ASSIGNED TASK. Filter the listing below for "frame" and report every line that has it.

RECORDS TO PROCESS.
============================================================

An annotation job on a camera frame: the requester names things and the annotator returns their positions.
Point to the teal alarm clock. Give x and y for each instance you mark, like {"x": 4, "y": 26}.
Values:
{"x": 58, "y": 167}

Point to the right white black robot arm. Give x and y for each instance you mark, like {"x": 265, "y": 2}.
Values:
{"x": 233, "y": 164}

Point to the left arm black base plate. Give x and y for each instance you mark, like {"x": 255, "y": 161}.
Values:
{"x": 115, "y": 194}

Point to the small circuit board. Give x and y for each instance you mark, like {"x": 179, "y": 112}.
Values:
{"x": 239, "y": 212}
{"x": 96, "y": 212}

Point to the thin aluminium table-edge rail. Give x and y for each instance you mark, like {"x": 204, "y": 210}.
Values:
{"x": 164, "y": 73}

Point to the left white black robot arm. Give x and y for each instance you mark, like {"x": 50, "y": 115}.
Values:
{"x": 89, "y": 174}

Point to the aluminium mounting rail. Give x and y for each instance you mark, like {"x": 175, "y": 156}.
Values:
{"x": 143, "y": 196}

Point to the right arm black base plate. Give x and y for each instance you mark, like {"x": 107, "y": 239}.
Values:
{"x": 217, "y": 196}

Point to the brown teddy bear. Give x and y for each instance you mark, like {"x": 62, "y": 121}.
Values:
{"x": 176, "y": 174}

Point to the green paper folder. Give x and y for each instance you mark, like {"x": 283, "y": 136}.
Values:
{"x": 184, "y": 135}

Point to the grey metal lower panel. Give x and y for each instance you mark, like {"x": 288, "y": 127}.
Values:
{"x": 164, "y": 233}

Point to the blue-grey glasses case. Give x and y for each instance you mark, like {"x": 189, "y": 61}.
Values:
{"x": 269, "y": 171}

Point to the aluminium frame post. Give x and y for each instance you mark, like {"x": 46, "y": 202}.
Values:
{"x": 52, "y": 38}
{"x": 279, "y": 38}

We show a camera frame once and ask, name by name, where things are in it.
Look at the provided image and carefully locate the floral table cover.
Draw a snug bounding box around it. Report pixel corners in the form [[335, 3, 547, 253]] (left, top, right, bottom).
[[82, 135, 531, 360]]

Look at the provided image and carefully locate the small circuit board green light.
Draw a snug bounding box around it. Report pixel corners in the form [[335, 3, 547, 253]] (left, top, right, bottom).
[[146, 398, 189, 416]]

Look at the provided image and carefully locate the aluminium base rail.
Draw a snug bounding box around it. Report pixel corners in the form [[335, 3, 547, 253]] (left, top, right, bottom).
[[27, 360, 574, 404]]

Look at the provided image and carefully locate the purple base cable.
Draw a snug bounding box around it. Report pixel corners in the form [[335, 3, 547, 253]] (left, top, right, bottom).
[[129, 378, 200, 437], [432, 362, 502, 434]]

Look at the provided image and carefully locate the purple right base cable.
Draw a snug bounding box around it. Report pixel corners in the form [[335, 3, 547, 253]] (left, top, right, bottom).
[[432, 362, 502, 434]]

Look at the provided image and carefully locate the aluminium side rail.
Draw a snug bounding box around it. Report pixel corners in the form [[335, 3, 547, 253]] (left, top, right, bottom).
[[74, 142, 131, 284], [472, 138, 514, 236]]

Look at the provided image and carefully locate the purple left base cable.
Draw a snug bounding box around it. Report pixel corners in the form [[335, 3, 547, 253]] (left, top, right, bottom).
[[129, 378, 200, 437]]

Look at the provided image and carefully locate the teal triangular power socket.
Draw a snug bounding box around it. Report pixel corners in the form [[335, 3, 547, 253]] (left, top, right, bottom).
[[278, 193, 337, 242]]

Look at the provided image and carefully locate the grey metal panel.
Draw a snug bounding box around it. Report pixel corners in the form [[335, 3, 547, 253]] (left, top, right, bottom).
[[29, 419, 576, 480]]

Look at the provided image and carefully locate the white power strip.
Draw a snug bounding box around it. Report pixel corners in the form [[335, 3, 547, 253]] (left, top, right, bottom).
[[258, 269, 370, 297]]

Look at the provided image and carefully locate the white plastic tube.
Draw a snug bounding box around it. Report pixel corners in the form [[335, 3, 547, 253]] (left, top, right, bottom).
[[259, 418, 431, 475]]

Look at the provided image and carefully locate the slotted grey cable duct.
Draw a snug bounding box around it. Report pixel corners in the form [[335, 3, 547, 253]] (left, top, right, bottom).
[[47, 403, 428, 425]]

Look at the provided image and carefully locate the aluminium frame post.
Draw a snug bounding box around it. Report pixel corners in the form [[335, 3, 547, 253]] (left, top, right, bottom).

============================================================

ANSWER.
An annotation job on a camera frame: the requester names things and the annotator returns their positions.
Point to the aluminium frame post. Give x and y for each instance you mark, like {"x": 46, "y": 202}.
We show a camera frame once and ask, name by name, where things are in it.
Look at the provided image and carefully locate the aluminium frame post.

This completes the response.